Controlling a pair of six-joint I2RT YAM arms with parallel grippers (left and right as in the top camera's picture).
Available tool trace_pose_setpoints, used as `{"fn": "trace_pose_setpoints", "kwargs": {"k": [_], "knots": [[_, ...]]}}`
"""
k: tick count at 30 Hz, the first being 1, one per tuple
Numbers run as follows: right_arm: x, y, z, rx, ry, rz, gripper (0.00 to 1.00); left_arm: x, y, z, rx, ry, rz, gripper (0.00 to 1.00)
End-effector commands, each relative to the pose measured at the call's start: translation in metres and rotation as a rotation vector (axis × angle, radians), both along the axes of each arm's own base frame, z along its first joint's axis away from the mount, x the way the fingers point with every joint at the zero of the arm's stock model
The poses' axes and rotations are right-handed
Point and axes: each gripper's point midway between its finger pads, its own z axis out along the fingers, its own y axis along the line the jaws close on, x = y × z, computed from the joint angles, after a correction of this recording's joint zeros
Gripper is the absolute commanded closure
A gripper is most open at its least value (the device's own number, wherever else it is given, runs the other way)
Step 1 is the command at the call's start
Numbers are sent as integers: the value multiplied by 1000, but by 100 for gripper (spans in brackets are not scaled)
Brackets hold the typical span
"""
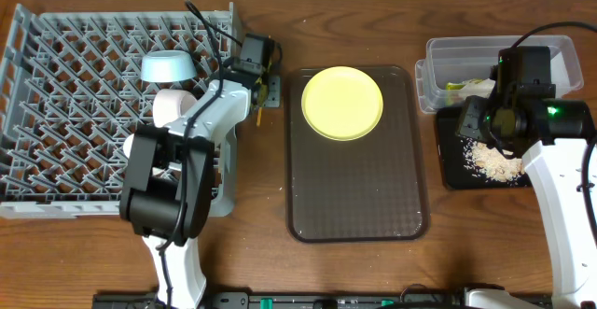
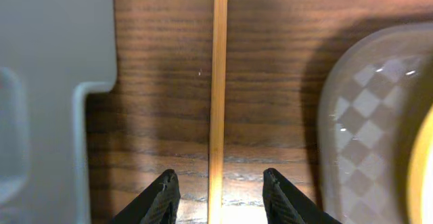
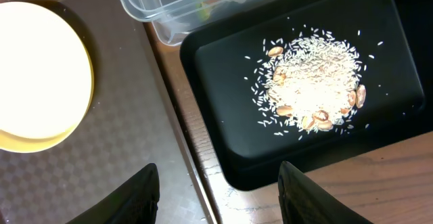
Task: Sort waste into correct bins and load items into the dishwasher rack
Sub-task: 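Align the second chopstick vertically beside the rack's right wall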
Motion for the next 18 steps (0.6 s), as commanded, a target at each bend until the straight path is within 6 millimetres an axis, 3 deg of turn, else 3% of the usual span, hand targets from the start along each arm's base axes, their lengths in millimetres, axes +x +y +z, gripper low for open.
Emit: {"fn": "trace_pose_setpoints", "kwargs": {"k": [1,10,18], "knots": [[2,-2,5,-1,-12,4,45,1,0,-12,8,17,3,57],[2,-2,5,-3,-12,7,46,-8,-3,-34,22,75,-9,57],[2,-2,5,-2,-13,7,45,-26,-13,-41,42,131,-42,75]]}}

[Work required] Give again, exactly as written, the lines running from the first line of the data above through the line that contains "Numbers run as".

[Your solution]
Controlling a pair of six-joint I2RT YAM arms with parallel grippers (left and right as in the top camera's picture).
Available tool trace_pose_setpoints, used as `{"fn": "trace_pose_setpoints", "kwargs": {"k": [_], "knots": [[_, ...]]}}`
"""
k: tick count at 30 Hz, the first being 1, one per tuple
Numbers run as follows: right_arm: x, y, z, rx, ry, rz, gripper (0.00 to 1.00); left_arm: x, y, z, rx, ry, rz, gripper (0.00 to 1.00)

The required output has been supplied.